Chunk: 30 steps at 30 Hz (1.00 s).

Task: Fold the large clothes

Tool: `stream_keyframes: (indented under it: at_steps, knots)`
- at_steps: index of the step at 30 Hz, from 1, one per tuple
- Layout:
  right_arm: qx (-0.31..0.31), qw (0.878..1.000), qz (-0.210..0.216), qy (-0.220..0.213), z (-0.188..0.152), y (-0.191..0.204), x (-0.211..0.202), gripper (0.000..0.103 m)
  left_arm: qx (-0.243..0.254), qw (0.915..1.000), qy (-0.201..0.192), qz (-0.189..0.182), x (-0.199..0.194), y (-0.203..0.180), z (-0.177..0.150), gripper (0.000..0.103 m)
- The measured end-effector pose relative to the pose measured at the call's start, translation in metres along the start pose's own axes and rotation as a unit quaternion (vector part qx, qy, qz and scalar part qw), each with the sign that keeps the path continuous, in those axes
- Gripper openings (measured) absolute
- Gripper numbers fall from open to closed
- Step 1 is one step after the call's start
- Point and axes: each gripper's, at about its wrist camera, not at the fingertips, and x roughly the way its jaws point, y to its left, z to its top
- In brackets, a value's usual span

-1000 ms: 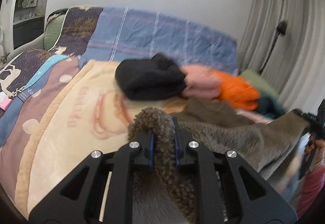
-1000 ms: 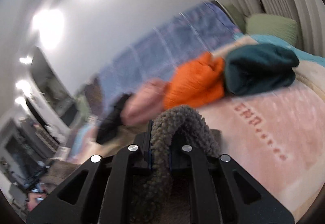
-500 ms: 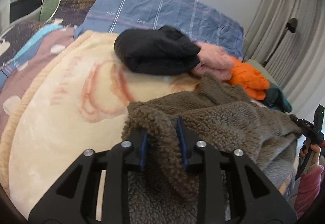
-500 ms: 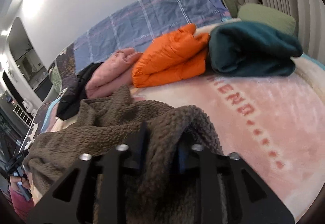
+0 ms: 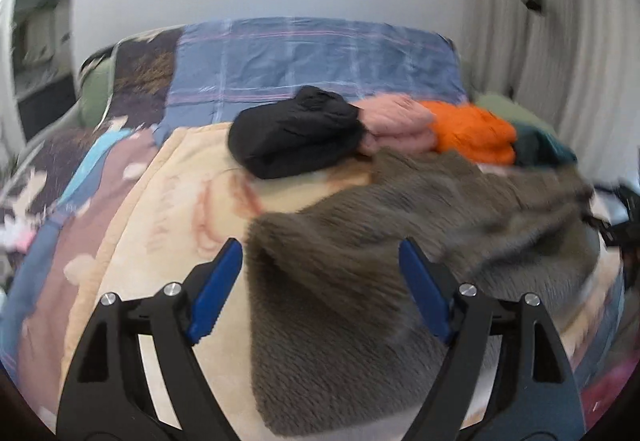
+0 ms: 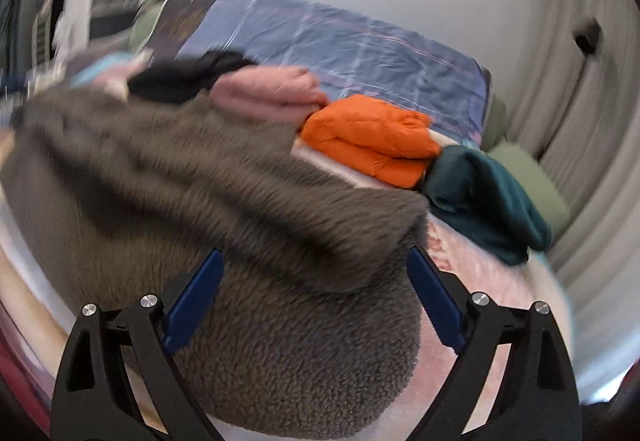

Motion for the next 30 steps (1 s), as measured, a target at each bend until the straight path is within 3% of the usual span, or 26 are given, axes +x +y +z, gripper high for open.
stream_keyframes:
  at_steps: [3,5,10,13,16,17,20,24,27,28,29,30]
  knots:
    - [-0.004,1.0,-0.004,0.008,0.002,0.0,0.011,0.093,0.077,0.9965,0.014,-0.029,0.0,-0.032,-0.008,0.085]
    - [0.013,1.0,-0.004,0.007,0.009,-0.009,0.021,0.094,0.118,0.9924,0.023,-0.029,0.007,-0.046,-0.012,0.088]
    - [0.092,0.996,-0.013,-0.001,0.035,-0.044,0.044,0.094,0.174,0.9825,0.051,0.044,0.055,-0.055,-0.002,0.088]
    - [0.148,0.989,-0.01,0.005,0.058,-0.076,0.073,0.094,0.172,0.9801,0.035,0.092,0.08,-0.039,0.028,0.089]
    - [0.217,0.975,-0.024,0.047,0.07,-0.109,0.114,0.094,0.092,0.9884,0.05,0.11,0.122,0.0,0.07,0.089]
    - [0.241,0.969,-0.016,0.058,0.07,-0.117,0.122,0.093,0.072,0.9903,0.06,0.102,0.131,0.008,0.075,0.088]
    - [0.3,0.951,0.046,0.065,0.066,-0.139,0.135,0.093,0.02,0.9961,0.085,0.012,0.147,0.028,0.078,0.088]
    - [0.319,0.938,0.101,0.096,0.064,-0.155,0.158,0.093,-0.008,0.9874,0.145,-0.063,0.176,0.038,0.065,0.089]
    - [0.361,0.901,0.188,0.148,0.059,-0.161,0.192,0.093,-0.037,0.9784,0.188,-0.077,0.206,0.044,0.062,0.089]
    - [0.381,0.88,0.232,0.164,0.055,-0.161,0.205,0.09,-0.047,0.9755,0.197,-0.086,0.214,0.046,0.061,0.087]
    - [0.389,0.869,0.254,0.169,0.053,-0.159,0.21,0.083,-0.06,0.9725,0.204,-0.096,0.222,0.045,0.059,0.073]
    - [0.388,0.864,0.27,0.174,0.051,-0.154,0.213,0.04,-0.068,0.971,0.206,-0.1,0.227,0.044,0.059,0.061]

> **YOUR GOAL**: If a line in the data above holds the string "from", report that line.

> **EXERCISE OUTPUT**:
- at_steps: index of the step at 30 Hz, from 1, one per tuple
- Gripper numbers fall from open to closed

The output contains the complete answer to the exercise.